What alternatives exist to the Example API that can get the kind of compile-time advice we need?
My company gives developers days when we can experiment and work on pet projects (a la Google) and I spent some time working on a framework to use Example queries while geting around the limitations described above. I've come up with something that could be useful to other people interested in Example queries too. Here is a sample of the framework using the Product example.
Criteria criteriaQuery = session.createCriteria(Product.class);
Restrictions<Product> restrictions = Restrictions.create(Product.class);
Product example = restrictions.getQueryObject();
example.setName(restrictions.like("N%"));
example.setPromo("Discounts up to 10%");
restrictions.addRestrictions(criteriaQuery);
Here's an attempt to fix the issues in the code example from the question - the problem of the default value for the "price" field no longer exists, because this framework requires that criteria be explicitly set. The second problem of having a query-wide enableLike() is gone - the matcher is only on the "name" field.
The other problems mentioned in the question are also gone in this framework. Here are example implementations.
product.setPrice(restrictions.gt(10)); // price > 10
product.setPromo(restrictions.order(false)); // order by promo desc
Restrictions<Manufacturer> manufacturerRestrictions
= Restrictions.create(Manufacturer.class);
//configure manuf restrictions in the same manner...
product.setManufacturer(restrictions.join(manufacturerRestrictions));
/* there are also joinSet() and joinList() methods
for one-to-many relationships as well */
Even more sophisticated restrictions are available.
product.setPrice(restrictions.between(45,55));
product.setManufacturer(restrictions.fetch(FetchMode.JOIN));
product.setName(restrictions.or("Foo", "Bar"));
After showing the framework to a coworker, he mentioned that many data mapped objects have private setters, making this kind of criteria setting difficult as well (a different problem with the Example API!). So, I've accounted for that too. Instead of using setters, getters are also queryable.

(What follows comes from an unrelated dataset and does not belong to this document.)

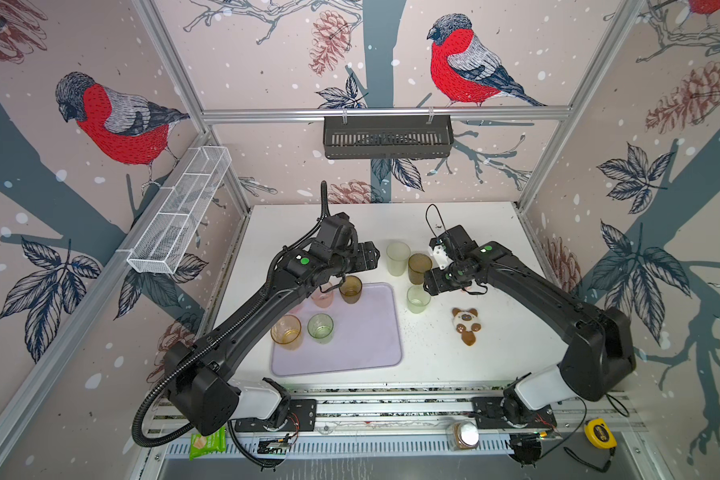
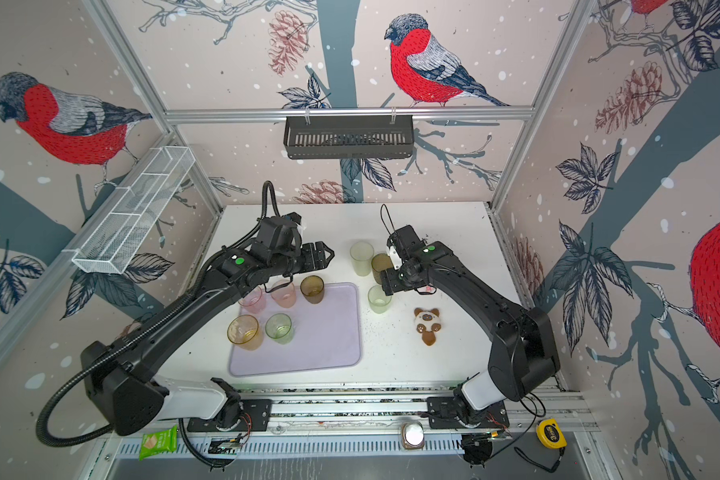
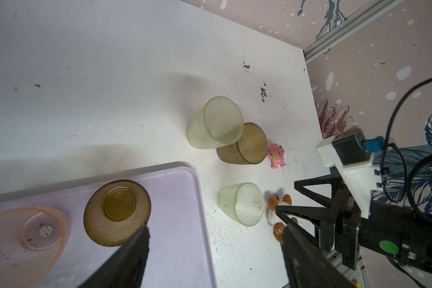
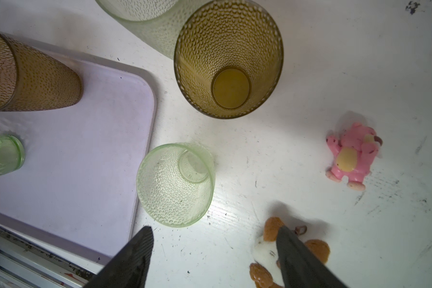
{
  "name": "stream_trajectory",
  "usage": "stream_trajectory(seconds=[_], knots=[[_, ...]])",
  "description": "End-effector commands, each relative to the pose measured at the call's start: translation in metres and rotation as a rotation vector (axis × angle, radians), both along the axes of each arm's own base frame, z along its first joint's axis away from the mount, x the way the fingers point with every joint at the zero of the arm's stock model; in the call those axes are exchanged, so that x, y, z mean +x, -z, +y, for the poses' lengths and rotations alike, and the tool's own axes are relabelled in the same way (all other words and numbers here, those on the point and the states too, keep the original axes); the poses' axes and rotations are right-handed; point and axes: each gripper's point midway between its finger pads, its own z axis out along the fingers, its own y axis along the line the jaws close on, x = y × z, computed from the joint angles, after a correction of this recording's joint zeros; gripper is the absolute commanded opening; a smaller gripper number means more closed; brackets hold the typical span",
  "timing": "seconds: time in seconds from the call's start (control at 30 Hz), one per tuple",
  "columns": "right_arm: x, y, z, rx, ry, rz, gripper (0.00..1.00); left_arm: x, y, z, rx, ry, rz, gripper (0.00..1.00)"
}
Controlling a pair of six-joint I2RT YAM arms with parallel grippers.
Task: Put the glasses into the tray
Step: 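Raise the left gripper while the right gripper lowers to the pale green glass, then lower the right gripper into the pale green glass rim and close it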
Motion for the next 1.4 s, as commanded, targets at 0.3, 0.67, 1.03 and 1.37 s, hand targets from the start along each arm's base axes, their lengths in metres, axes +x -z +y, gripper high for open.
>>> stream_trajectory(seconds=[0.3, 0.67, 1.03, 1.37], knots=[[0.002, 0.023, 0.007, 0.001, -0.033, 0.031, 0.66, 0.004, -0.005, -0.002, -0.024, -0.018, -0.023, 0.83], [0.003, 0.043, 0.011, -0.005, -0.042, 0.062, 0.49, 0.004, -0.006, 0.000, -0.019, -0.024, -0.028, 0.83], [0.002, 0.054, 0.013, -0.013, -0.047, 0.069, 0.35, 0.002, -0.009, 0.004, -0.017, -0.036, -0.035, 0.83], [0.002, 0.060, 0.012, -0.018, -0.049, 0.075, 0.26, 0.000, -0.009, 0.006, -0.020, -0.046, -0.035, 0.83]])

restrictions.is(product.getName()).eq("Foo");
restrictions.is(product.getPrice()).gt(10);
restrictions.is(product.getPromo()).order(false);
I've also added some extra checking on the objects to ensure better type safety - for example, the relative criteria (gt, ge, le, lt) all require a value ? extends Comparable for the parameter. Also, if you use a getter in the style specified above, and there's a #Transient annotation present on the getter, it will throw a runtime error.
But wait, there's more!
If you like that Hibernate's built-in Restrictions utility can be statically imported, so that you can do things like criteria.addRestriction(eq("name", "foo")) without making your code really verbose, there's an option for that too.
Restrictions<Product> restrictions = new Restrictions<Product>(){
public void query(Product queryObject){
queryObject.setPrice(gt(10));
queryObject.setPromo(order(false));
//gt() and order() inherited from Restrictions
}
}
That's it for now - thank you very much in advance for any feedback! We've posted the code on Sourceforge for those that are interested. http://sourceforge.net/projects/hqbe2/
The API looks great!
Restrictions.order(boolean) smells like control coupling. It's a little unclear what the values of the boolean argument represent.
I suggest replacing or supplementing with orderAscending() and orderDescending().
Have a look at Querydsl. Their JPA/Hibernate module requires code generation. Their Java collections module uses proxies but cannot be used with JPA/Hibernate at the moment.